Downloading Sweep Results

You can automatically download all run data (metrics, logs, and files) for a sweep after it completes by setting download_logs=True or using the download_wandb_sweep_logs helper.

from flyteplugins.wandb import download_wandb_sweep_logs

@wandb_sweep(download_logs=True)
@flyte.task
async def sweep_with_logs():
sweep_id = get_wandb_sweep_id()
# ... run agents ...
return sweep_id

# Or manually in a subsequent task
@flyte.task
async def process_results(sweep_id: str):
# Downloads all runs in the sweep to a Flyte Dir
logs_dir = await download_wandb_sweep_logs(sweep_id)
print(f"Logs downloaded to: {logs_dir.remote_source}")

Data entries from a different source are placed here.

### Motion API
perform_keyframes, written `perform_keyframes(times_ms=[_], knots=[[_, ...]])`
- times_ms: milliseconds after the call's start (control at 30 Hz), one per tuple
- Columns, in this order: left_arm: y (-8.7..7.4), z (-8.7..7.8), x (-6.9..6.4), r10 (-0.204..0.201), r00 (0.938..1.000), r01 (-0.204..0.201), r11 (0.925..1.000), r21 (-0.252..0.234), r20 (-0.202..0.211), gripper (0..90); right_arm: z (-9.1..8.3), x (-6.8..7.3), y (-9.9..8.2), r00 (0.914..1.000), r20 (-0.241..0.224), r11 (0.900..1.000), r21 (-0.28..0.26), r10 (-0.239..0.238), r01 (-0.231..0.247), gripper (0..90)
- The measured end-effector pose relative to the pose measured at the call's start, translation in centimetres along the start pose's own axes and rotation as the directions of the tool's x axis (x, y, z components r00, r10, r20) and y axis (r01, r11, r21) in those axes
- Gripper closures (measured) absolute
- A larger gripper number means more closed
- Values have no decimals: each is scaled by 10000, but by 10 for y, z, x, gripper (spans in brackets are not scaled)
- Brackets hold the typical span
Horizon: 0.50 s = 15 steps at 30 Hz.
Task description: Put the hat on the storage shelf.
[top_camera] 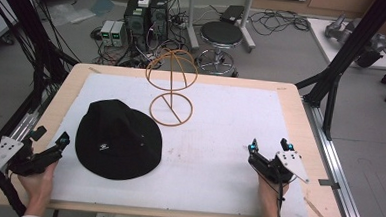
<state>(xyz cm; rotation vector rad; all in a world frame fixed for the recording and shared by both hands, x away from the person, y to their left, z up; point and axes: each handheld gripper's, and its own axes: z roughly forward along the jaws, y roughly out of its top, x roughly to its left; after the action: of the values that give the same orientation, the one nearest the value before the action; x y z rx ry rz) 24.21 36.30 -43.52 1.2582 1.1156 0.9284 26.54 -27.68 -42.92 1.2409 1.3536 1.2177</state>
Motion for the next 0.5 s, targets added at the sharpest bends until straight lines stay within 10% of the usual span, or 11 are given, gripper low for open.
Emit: perform_keyframes(times_ms=[500], knots=[[20, -3, 7, -471, 9958, 500, 9981, -355, 790, 173, 0, 0, 0, 9998, -193, 10000, 17, 47, -47, 70]])
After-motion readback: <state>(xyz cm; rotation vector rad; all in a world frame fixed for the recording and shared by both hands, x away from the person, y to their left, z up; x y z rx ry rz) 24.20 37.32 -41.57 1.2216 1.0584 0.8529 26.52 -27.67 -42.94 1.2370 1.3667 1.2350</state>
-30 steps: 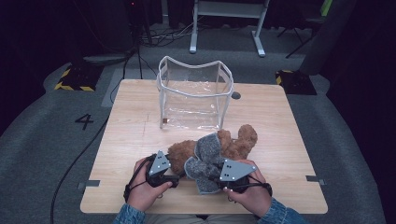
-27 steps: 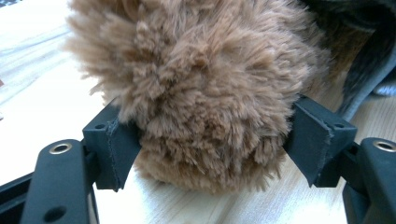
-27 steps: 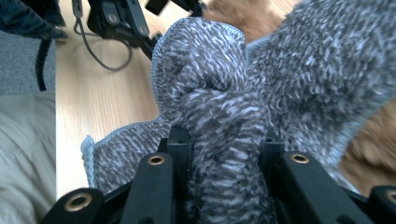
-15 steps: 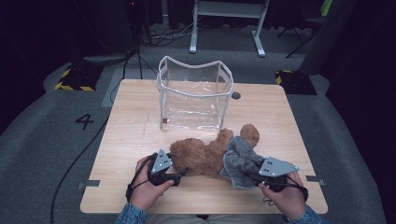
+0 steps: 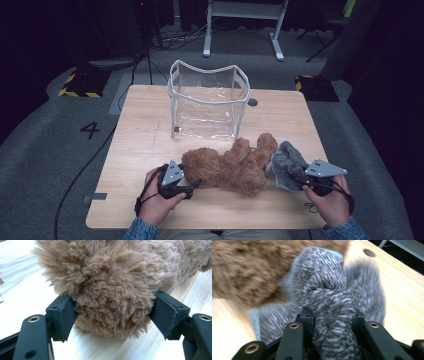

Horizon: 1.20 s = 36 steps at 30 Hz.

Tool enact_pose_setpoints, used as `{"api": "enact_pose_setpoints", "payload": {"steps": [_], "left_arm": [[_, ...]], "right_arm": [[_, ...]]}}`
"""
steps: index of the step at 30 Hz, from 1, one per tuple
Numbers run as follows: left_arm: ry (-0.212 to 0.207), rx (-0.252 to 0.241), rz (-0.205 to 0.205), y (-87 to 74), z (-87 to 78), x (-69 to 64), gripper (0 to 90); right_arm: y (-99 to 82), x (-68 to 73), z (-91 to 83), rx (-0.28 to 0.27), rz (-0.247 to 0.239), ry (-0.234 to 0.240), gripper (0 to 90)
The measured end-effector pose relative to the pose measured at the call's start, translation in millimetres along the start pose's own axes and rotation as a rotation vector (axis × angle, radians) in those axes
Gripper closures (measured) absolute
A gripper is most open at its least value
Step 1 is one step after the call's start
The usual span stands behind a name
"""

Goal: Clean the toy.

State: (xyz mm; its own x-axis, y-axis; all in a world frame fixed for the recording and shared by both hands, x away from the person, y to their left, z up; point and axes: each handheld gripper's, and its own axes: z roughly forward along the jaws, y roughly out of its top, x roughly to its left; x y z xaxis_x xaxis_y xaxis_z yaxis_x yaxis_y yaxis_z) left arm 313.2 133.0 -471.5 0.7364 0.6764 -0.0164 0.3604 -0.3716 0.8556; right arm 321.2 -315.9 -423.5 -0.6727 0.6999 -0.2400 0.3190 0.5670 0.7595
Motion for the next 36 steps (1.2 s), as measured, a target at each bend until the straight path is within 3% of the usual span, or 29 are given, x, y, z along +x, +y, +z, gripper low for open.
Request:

Troubleshooting and Best Practices

  • Decorator Order: The @wandb_sweep and @wandb_init decorators must be the outermost decorators on a Flyte task.
  • Async Support: While Flyte tasks can be async, W&B's Elastic (distributed) training integration does not support async task functions. Use synchronous functions for distributed training tasks.
  • Missing Configuration: If @wandb_sweep is used without a wandb_sweep_config in the context, it will raise a RuntimeError. Ensure you use flyte.with_runcontext to provide the necessary sweep definition.
  • Distributed Logs: The download_logs=True parameter is not supported for distributed tasks (tasks using Elastic plugin configuration). For these tasks, logs must be managed or downloaded manually.
  • Authentication: Ensure the WANDB_API_KEY is available in the task environment. You can provide this via flyte.Secret(key="wandb_api_key", as_env_var="WANDB_API_KEY") in your TaskEnvironment.